• **What you have to do**:
Retype the records below from their first line through the line containing "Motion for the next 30", and include nothing else.

• **Source material**:
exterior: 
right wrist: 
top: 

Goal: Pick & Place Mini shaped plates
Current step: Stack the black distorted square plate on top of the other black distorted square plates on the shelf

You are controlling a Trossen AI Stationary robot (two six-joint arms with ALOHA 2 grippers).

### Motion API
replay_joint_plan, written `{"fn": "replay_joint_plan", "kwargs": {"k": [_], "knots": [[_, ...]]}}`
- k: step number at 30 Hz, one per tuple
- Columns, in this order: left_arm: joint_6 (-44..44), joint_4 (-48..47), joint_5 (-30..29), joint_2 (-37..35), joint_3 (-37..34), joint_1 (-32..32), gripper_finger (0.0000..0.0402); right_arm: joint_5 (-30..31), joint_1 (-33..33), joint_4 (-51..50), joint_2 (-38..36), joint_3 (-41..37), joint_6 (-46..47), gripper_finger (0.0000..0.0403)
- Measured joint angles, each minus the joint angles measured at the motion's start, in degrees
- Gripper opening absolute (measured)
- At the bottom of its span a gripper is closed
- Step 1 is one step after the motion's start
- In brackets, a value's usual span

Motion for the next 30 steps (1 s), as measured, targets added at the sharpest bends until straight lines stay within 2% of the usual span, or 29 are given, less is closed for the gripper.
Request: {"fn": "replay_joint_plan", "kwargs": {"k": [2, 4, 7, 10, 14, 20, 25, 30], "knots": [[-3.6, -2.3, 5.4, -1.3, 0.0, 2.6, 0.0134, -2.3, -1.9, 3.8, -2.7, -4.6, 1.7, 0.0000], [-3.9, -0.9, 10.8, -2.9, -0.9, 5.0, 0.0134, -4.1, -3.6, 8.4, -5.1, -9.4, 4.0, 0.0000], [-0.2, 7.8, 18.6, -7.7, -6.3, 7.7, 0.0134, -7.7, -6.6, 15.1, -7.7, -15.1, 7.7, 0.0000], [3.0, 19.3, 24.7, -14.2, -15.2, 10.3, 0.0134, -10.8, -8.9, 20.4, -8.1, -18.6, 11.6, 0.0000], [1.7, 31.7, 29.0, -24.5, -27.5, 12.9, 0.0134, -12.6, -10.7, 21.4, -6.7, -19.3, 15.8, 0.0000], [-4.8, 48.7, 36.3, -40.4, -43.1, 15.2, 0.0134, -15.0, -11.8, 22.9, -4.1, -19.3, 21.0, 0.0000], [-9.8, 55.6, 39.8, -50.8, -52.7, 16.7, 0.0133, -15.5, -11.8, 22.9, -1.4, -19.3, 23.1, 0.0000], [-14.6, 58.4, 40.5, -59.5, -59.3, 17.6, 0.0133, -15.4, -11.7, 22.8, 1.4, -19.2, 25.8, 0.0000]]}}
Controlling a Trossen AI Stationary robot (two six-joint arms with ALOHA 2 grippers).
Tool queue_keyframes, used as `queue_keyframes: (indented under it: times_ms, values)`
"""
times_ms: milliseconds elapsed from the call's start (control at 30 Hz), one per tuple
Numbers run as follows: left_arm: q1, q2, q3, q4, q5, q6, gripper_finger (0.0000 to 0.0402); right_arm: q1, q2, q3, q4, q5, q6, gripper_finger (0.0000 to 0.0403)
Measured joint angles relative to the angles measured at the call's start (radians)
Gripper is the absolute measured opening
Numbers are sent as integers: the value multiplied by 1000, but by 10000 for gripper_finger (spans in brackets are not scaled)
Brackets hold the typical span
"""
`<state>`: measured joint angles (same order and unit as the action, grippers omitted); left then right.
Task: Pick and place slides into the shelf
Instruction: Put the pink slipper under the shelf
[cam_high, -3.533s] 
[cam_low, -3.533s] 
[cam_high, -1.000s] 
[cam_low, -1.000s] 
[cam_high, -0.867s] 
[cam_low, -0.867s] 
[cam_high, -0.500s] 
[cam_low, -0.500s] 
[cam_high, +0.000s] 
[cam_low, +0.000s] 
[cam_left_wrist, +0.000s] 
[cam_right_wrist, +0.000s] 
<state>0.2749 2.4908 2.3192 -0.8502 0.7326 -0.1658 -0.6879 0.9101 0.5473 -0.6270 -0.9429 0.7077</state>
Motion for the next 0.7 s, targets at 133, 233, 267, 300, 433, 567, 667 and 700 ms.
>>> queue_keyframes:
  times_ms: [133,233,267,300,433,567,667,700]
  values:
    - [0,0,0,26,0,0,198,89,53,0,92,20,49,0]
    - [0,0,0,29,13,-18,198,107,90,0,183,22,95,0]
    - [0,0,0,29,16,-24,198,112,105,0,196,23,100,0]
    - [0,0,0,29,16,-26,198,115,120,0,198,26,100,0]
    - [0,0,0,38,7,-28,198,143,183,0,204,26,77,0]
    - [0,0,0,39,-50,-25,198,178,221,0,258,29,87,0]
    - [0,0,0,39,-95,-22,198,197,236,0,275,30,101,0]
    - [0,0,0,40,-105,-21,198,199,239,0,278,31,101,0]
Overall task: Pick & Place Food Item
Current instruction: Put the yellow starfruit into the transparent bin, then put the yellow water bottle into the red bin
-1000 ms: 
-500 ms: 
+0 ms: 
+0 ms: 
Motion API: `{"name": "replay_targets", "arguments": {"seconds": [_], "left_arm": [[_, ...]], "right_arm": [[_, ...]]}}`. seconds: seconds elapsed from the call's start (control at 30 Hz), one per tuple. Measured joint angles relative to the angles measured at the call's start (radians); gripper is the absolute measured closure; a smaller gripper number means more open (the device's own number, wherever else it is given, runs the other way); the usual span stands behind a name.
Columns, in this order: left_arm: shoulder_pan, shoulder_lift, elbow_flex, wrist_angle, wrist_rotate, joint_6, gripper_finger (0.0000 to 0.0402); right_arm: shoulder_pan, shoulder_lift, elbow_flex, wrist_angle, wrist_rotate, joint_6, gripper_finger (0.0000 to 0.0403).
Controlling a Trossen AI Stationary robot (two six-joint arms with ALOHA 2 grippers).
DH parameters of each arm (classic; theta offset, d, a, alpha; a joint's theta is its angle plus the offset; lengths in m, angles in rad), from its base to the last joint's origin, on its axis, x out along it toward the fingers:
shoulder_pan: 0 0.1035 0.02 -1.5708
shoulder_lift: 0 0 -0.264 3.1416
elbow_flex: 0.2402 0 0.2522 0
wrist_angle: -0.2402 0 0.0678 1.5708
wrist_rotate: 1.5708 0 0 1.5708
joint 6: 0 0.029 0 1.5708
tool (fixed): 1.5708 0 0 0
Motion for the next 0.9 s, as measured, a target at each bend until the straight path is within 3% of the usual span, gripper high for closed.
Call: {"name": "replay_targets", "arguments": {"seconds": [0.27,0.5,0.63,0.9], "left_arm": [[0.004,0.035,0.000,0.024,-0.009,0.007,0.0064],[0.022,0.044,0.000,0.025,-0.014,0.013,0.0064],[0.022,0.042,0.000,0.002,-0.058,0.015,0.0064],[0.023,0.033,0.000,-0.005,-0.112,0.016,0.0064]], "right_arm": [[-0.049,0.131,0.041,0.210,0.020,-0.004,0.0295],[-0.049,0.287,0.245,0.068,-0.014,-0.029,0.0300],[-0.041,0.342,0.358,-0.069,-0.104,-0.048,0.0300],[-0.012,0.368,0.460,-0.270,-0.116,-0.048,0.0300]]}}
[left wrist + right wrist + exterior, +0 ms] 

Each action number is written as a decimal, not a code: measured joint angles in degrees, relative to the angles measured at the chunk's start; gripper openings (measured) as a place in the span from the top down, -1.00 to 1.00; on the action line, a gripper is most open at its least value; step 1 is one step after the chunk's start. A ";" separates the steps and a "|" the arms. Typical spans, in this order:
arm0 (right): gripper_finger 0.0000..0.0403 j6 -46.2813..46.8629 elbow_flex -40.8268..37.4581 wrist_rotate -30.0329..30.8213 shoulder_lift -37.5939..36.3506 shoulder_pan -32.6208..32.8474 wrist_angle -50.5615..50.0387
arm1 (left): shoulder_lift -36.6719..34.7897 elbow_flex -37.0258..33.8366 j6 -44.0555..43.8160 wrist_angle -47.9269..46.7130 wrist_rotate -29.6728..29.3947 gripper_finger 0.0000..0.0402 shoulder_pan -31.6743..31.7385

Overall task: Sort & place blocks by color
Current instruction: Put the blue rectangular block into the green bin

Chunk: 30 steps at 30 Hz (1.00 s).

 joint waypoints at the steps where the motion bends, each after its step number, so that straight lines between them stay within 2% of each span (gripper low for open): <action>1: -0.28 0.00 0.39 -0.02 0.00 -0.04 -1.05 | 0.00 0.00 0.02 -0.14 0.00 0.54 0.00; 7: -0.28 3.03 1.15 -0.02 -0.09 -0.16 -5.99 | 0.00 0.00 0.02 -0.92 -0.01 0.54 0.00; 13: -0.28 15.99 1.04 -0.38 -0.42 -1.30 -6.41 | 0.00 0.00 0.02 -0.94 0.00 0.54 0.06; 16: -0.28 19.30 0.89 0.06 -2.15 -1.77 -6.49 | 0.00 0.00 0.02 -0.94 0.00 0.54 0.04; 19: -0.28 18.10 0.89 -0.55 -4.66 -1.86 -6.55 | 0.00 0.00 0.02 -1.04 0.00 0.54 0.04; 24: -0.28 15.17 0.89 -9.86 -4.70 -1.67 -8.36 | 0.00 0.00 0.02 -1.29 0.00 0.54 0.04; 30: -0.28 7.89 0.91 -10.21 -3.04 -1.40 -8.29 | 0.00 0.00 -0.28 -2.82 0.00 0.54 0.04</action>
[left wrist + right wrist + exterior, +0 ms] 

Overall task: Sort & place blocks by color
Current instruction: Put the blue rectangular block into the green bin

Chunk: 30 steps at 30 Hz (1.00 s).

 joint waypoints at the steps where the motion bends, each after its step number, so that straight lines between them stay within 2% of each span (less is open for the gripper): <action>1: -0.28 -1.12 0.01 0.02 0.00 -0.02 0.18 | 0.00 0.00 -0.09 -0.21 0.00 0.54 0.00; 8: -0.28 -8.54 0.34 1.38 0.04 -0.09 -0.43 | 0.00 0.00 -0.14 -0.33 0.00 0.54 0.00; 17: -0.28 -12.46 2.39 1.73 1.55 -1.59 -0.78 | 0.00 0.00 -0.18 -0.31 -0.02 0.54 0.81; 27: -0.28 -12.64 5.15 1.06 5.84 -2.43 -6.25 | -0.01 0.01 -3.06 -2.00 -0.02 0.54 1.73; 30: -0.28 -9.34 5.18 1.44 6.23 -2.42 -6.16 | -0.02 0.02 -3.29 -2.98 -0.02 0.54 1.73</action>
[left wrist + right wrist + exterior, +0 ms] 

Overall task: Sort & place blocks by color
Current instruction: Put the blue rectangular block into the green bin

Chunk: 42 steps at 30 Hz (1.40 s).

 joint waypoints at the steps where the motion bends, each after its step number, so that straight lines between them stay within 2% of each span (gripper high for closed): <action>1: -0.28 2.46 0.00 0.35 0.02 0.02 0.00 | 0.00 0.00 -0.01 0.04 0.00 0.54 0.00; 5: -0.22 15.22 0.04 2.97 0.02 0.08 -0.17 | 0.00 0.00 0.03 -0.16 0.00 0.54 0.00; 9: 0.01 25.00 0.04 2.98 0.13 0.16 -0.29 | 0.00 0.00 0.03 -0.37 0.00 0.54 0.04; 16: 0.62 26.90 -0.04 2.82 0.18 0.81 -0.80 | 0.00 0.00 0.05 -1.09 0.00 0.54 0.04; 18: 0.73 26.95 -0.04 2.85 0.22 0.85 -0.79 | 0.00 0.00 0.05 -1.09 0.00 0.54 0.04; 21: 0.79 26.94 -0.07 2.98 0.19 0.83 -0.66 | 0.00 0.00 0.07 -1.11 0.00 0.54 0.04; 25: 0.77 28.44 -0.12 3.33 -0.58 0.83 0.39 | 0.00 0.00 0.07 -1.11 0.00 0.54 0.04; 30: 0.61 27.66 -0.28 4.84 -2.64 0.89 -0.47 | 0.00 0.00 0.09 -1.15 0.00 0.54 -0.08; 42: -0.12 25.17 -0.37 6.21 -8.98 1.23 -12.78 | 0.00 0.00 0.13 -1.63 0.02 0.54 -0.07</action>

• **Response to this task**:
exterior: 
right wrist: 
top: 

Goal: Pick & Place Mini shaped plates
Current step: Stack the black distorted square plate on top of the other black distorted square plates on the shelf

You are controlling a Trossen AI Stationary robot (two six-joint arms with ALOHA 2 grippers).

### Motion API
replay_joint_plan, written `{"fn": "replay_joint_plan", "kwargs": {"k": [_], "knots": [[_, ...]]}}`
- k: step number at 30 Hz, one per tuple
- Columns, in this order: left_arm: joint_6 (-44..44), joint_4 (-48..47), joint_5 (-30..29), joint_2 (-37..35), joint_3 (-37..34), joint_1 (-32..32), gripper_finger (0.0000..0.0402); right_arm: joint_5 (-30..31), joint_1 (-33..33), joint_4 (-51..50), joint_2 (-38..36), joint_3 (-41..37), joint_6 (-46..47), gripper_finger (0.0000..0.0403)
- Measured joint angles, each minus the joint angles measured at the motion's start, in degrees
- Gripper opening absolute (measured)
- At the bottom of its span a gripper is closed
- Step 1 is one step after the motion's start
- In brackets, a value's usual span

Motion for the next 30 steps (1 s), as measured, targets added at the sharpest bends until straight lines stay within 2% of the usual span, or 29 are given, less is closed for the gripper.

Nothing more is required for this exercise.